The Neuron is an amazing instrument and defines an entirely new take on synthesis and sound design. In the end, the Hartmann Neuron story is like so many others in the synthesizer industry, of those that have come and gone. This made the Neuron very appealing to film composers like Hans Zimmer and innovative electronic musicians such as BT and The Arcane Paradigm.
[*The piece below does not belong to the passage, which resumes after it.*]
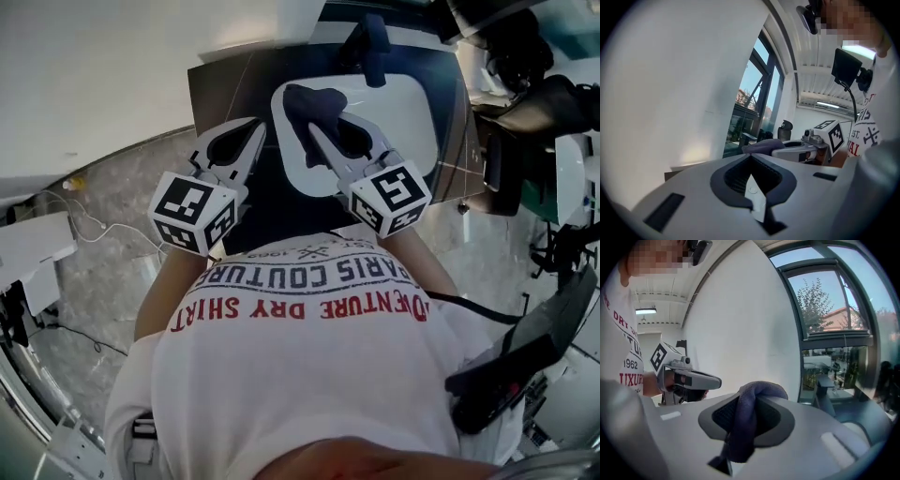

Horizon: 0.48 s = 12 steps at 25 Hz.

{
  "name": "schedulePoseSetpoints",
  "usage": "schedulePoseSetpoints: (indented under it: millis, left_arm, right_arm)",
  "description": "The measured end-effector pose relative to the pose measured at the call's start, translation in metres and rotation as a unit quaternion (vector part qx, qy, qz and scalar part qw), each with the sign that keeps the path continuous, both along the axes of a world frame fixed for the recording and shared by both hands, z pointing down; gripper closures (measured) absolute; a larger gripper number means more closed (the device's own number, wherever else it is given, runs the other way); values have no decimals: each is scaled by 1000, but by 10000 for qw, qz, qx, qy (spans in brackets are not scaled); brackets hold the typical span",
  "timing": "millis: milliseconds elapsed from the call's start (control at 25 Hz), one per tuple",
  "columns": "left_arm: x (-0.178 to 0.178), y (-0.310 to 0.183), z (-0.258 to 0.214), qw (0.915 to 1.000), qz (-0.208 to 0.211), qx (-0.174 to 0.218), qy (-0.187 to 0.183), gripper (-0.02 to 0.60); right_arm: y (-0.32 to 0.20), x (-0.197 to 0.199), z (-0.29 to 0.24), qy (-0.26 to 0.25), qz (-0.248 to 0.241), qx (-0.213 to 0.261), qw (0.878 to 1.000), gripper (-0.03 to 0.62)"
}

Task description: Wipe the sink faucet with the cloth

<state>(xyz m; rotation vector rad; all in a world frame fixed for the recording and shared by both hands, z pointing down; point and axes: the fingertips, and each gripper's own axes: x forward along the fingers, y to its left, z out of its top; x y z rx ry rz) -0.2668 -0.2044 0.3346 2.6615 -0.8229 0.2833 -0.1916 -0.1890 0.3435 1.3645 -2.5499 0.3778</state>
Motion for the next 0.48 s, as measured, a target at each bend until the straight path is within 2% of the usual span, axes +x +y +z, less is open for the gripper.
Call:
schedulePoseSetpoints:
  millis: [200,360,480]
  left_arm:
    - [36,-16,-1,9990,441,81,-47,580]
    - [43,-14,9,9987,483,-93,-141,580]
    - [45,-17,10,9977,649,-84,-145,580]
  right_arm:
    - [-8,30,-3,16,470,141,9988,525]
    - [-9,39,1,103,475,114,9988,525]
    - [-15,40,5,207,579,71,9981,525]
#Hartmann neuron touchosc editor full#

To really get the most out of this, the Neuron also provided six freely definable audio outputs, which could be used in a true 5.1 surround sound format, and yes your sounds could be designed to swirl and sweep through the full surround environment. The Neuron's joysticks could also have their movements recorded so that their effect could become a part of the sound you are designing, further enabling you to create truly animated, swirling and moving sounds. Envelope generators offer three ADSR-type EGs per resynator, an ADSR amp envelope and a user-definable EG.
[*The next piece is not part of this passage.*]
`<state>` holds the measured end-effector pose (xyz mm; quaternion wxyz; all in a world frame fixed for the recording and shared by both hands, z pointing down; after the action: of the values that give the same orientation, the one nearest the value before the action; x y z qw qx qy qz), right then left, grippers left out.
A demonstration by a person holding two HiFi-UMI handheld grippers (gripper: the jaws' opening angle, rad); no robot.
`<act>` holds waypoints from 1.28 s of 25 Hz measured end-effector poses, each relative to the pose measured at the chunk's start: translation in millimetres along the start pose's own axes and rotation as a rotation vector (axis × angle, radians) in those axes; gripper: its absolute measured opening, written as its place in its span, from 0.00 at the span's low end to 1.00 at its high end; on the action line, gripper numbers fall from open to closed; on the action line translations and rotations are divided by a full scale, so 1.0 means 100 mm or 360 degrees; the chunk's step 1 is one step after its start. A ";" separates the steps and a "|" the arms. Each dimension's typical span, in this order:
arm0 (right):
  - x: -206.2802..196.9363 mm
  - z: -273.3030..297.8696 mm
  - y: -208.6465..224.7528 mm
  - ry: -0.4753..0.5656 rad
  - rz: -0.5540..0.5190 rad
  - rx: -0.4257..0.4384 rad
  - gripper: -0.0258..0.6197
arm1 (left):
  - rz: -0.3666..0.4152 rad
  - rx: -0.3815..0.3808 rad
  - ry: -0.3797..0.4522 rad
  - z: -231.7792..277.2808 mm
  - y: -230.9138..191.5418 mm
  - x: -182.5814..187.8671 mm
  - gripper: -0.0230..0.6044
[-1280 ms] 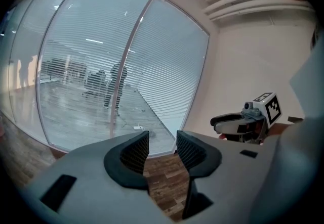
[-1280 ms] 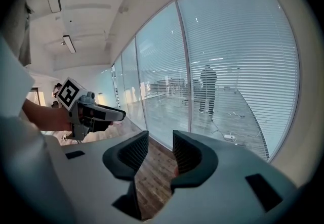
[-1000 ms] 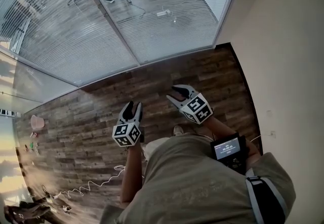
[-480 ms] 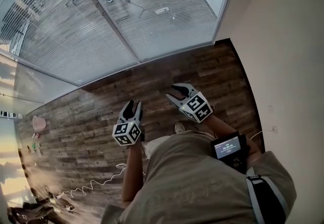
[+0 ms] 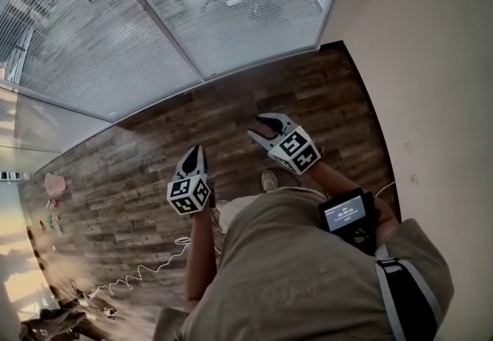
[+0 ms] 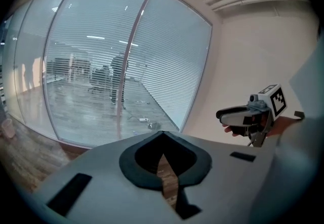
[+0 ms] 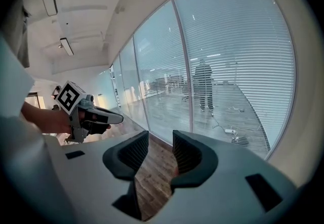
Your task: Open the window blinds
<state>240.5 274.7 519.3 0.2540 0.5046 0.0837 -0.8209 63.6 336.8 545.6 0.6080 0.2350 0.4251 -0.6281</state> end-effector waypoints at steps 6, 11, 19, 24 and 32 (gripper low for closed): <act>0.02 0.07 -0.04 -0.0003 0.0034 0.0023 0.28 | -0.0040 -0.0108 -0.0049 0.02 0.01 -0.03 0.06; 0.08 0.17 -0.35 0.0002 -0.0002 0.0042 0.28 | -0.0065 -0.0259 -0.0020 -0.16 0.02 -0.07 0.06; 0.36 0.50 -0.79 0.0036 0.0048 0.0056 0.28 | -0.0018 -0.0422 0.0048 -0.45 -0.22 0.08 0.06; 0.50 0.78 -1.07 0.0038 0.0073 0.0069 0.28 | -0.0011 -0.0448 0.0050 -0.64 -0.59 0.14 0.06; 0.75 1.41 -1.82 0.0060 0.0096 0.0059 0.28 | -0.0010 -0.0480 0.0048 -1.05 -1.61 0.07 0.06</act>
<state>10.7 350.3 499.5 0.2676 0.5269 0.0579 -0.8047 -115.5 402.6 524.0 0.6279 0.1489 0.5245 -0.5554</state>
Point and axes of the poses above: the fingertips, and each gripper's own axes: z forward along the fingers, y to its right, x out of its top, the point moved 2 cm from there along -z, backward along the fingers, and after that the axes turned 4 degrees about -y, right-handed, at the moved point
#Hartmann neuron touchosc editor mod#

The Mod section is another more traditional LFO with 12 wave shapes, routable to many destinations in the Neuron. The Slicer section is a type of 3D LFO, affecting Resynator 2 or the Silver section. You can use this section's joystick to adjust multiple parameters in real-time, like filter cutoff and resonance at the same time. In addition to a multi-mode filter (24dB LP, 12dB LP, Bandpass), it offers two multi-effect processors (time-based FX like chorus, flange, delay and frequency-based FX such as phaser, distortion, compressor, limiter). The Silver section is the Neuron's filter and effects section. It even lets you manipulate one resynator using another. The Neuron's Blender function lets you mix the results of the two resynators in a variety of ways, including morphing and crossfading. 'Scape' refers to the generation properties of a sound (such as the excitation source in a real instrument), 'sphere' would contain all parameters referring to the properties of the resonating 'instrument' body. Each resynator has a joystick that lets you adjust the 'scape' and the 'sphere' of the sound. Each resynator holds a single model (you can freely assign any models in memory to each resynator to build your sound). Instead of oscillators, the Neuron uses Resynators, of which it has two.
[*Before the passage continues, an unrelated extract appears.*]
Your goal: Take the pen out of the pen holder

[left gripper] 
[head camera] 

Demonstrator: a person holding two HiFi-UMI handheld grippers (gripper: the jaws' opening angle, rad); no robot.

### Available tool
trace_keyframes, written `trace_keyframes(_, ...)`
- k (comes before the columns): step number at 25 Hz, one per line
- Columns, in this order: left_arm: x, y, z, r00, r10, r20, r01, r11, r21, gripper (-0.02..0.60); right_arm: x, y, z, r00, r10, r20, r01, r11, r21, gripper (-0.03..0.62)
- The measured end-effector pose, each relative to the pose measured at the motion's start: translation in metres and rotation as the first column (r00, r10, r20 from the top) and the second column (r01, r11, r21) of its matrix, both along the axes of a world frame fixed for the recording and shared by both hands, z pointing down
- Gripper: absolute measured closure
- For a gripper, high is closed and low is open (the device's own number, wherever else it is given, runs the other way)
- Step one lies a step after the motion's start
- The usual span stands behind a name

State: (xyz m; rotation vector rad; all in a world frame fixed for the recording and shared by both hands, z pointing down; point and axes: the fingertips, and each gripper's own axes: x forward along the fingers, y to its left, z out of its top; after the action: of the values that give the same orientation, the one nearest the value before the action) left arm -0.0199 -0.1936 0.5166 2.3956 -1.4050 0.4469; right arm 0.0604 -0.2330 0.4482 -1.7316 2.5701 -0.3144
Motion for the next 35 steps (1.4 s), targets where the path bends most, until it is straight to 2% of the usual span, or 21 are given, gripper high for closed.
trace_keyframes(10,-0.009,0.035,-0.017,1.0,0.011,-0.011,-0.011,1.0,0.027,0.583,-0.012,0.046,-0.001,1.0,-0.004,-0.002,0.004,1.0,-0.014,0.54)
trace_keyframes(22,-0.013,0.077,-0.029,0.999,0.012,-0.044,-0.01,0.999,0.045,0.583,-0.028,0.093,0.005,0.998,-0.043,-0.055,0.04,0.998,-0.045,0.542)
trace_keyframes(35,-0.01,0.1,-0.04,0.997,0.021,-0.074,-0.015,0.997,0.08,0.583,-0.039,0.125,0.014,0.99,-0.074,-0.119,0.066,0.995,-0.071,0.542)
#Hartmann neuron touchosc editor software#

The Neuron shipped with 200 modeled sounds already in its memory, but using their proprietary software application, ModelMaker (Mac/Win) a user can add their own sampled sounds to be modeled by the Neuron's neural network, and these can be stored in the user memory banks (sounds could be brought into the Neuron via analog, S/PDIF or USB connections). The joysticks allow for real-time tweaking of up to three parameters at once - 3D modeling in a true 5.1 surround sound environment. What the Neuron actually does is it analyzes audio files (samples) and creates digital computer models of these sounds which can then be re-synthesized and processed using the extensive amount of on-board data-wheels and joysticks with control of more 'musical' sonic aspects such as instrument shape, size and acoustic behavior. The German-made Hartmann Neuron was a polyphonic synthesizer that attempted to break new ground using a new form of synthesis and sound-modeling they say was based on technology found in neural networks.